Gill Kirton (2021) investigates why equality bargaining, long recognised as a key mechanism to build gender equality at work, remains an underdeveloped union activity. She argues that, in the UK, union Equality Officers have for decades sought to shift gender equality ‘from the margins to the centre of union bargaining activity’ (Kirton, 2021: see in this issue). Kirton argues that their success has been limited by resistance from among the ranks of paid officials and members and by the chilly climate for union bargaining. She calls for a creative and inclusive reworking of union ‘framing’ to include gender equality in notions of broader union solidarity. Proctor-Thomson et al. (2021) also investigate union equality bargaining as a mechanism to pursue gender equality. Analysing trends in bargaining over flexible working provisions in Aotearoa New Zealand, they demonstrate a modest growth in the scope and coverage of these provisions, especially in the public sector. Union action, including collective bargaining, will be critical to build gender equality into the post-pandemic future of work.
Conclusion
The COVID-19 pandemic revealed and accentuated many longstanding gendered inequalities in the labour market. In this introduction to the special issue, we highlight five key areas that will be crucial to achieving workplace gender equality in the post-pandemic era. These themes, which echo the findings of the extant research on the gendered impact of the COVID-19 pandemic, include: addressing gender-based labour market segregations and discrimination; building access to mutually beneficial flexibility; ensuring a more gender-equitable distribution of unpaid care; confronting gender-based violence at work and beyond; and mobilising union action through gender equality bargaining.

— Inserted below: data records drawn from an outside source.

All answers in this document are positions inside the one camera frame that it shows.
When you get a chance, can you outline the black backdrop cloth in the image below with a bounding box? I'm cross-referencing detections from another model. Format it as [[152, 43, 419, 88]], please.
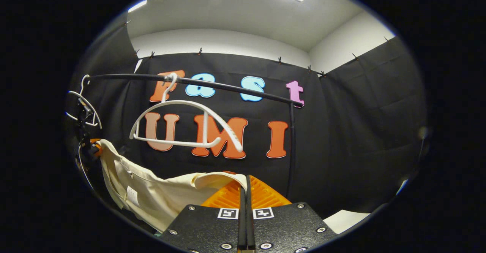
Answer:
[[66, 19, 428, 223]]

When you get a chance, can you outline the white sheet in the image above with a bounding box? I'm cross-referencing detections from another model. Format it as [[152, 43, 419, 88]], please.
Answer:
[[323, 209, 371, 234]]

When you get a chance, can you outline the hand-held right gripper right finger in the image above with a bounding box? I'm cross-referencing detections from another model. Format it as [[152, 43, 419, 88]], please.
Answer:
[[247, 175, 338, 253]]

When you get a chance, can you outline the cream button shirt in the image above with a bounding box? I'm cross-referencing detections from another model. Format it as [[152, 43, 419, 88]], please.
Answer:
[[99, 139, 247, 232]]

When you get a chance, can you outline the white plastic hanger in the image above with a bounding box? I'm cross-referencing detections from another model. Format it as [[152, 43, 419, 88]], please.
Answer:
[[130, 73, 243, 152], [65, 74, 102, 129]]

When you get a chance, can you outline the black clothes rail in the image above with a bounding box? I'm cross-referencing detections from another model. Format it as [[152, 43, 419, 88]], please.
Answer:
[[88, 74, 305, 200]]

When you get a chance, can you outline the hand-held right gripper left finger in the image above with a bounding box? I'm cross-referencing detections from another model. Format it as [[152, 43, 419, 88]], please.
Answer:
[[159, 175, 247, 253]]

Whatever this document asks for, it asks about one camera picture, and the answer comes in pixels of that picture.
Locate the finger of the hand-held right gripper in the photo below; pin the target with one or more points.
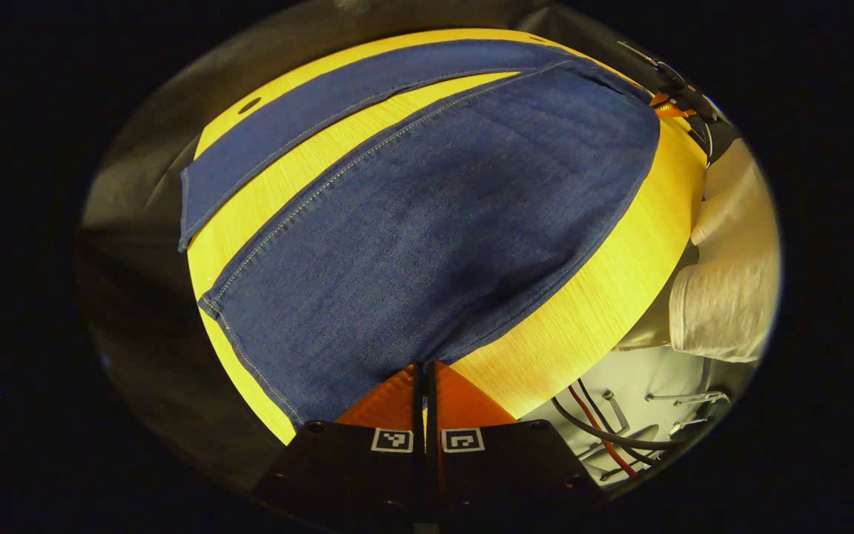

The authors of the articles in this special issue wrote their contributions through the period of COVID-19. All did so in the face of the challenges of the pandemic, and some suffered significant losses and upheavals in their families and their working lives through this time. We thank them for persevering to contribute interesting and insightful articles that offer fresh insights on the enduring challenge of gender inequality in the labour market and beyond.
Footnotes
Acknowledgements
We wish to thank the referees of all of the articles included in this special issue for their guidance to authors and to us as guest editors. Rae Cooper was an Editor of the Journal of Industrial Relations at the time of writing this article. The article was dealt with in the usual double-blind peer review process of the journal, a process which was handled by the Editors-in-Chief.
Declaration of conflicting interests
The author(s) declared no potential conflicts of interest with respect to the research, authorship, and/or publication of this article.
Funding
The author(s) received no financial support for the research, authorship, and/or publication of this article.